A Theoretical and Empirical Study on the Convergence of Adam with an "Exact" Constant Step Size in Non-Convex Settings

TL;DR

This paper provides a theoretical analysis and empirical validation of using a fixed constant step size in Adam optimizer for non-convex neural network training, demonstrating guaranteed convergence and improved gradient reduction.

Contribution

It introduces a theoretically grounded constant step size for Adam, proving convergence guarantees and comparing its performance against adaptive schedulers in practice.

Findings

Guaranteed convergence of Adam with constant step size in non-convex settings

Constant step size improves gradient norm reduction

Empirical results favor fixed step size over adaptive schedules

Abstract

In neural network training, RMSProp and Adam remain widely favoured optimisation algorithms. One of the keys to their performance lies in selecting the correct step size, which can significantly influence their effectiveness. Additionally, questions about their theoretical convergence properties continue to be a subject of interest. In this paper, we theoretically analyse a constant step size version of Adam in the non-convex setting and discuss why it is important for the convergence of Adam to use a fixed step size. This work demonstrates the derivation and effective implementation of a constant step size for Adam, offering insights into its performance and efficiency in non convex optimisation scenarios. (i) First, we provide proof that these adaptive gradient algorithms are guaranteed to reach criticality for smooth non-convex objectives with constant step size, and we give bounds on the running time. Both deterministic and stochastic versions of Adam are analysed in this paper.

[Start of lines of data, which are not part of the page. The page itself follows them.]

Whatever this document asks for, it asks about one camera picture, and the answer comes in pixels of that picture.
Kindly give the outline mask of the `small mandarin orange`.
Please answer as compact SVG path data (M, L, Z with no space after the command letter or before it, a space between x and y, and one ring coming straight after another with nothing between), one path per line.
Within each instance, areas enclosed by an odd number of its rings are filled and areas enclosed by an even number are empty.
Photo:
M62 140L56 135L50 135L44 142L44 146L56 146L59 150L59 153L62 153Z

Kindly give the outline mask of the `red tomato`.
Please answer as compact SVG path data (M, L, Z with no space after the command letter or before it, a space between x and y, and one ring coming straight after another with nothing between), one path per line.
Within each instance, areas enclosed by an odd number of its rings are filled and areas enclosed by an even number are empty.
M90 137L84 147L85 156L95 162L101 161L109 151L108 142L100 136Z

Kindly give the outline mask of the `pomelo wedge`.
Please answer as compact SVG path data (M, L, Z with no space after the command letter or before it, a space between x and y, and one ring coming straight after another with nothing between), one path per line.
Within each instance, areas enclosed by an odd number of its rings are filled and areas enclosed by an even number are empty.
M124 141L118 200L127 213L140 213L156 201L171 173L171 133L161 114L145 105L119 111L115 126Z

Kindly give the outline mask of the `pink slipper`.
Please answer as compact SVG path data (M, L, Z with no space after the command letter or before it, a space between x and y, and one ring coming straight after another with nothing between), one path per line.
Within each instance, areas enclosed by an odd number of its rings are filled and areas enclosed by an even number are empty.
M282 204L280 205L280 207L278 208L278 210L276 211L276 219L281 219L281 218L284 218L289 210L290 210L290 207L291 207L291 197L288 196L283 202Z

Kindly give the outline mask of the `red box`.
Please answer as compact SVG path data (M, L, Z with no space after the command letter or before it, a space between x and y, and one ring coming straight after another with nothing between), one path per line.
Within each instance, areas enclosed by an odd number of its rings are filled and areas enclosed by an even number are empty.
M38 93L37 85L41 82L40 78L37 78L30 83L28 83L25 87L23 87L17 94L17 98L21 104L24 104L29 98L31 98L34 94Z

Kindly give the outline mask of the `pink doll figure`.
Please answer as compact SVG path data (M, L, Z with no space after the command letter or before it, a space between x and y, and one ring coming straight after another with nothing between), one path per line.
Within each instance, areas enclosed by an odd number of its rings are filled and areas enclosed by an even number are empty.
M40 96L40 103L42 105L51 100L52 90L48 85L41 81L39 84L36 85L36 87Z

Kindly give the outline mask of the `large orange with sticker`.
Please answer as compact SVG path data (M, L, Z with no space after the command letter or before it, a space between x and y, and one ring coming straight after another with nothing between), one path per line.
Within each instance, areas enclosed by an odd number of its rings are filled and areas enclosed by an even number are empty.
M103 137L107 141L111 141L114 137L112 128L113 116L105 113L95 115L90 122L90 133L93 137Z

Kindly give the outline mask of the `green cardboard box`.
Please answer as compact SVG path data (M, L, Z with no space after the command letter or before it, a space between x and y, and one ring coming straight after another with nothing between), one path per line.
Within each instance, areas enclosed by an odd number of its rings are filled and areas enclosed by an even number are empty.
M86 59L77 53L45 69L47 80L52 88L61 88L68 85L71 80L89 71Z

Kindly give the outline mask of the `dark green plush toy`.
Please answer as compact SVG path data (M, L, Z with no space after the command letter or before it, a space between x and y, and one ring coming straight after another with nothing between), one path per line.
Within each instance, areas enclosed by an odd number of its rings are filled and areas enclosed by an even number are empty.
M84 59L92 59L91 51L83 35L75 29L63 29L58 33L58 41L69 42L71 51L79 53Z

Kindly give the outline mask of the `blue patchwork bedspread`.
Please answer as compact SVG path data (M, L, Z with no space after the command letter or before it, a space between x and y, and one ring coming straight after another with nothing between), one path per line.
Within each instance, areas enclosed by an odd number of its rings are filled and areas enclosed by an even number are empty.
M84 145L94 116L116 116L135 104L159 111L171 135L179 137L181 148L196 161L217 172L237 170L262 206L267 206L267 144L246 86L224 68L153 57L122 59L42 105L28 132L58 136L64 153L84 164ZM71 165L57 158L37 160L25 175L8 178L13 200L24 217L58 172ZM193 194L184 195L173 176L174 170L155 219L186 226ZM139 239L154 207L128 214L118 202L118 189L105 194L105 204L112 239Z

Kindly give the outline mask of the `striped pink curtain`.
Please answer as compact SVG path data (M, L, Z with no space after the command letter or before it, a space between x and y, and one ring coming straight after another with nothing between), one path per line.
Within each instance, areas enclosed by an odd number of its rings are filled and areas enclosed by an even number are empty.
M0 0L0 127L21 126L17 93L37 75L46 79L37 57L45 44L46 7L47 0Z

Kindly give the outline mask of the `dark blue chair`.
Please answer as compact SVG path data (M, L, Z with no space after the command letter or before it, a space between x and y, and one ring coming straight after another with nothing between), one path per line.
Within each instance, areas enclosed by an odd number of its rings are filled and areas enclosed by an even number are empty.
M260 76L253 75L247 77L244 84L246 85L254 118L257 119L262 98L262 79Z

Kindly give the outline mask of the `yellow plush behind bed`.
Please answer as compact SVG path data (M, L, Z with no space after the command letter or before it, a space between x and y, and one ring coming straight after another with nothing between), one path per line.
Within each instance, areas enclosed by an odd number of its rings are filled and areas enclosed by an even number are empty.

We show sufficient conditions for the derived constant step size to achieve asymptotic convergence of the gradients to zero with minimal assumptions. Next, (ii) we design experiments to empirically study Adam's convergence with our proposed constant step size against stateof the art step size schedulers on classification tasks. Lastly, (iii) we also demonstrate that our derived constant step size has better abilities in reducing the gradient norms, and empirically, we show that despite the accumulation of a few past gradients, the key driver for convergence in Adam is the non-increasing step sizes.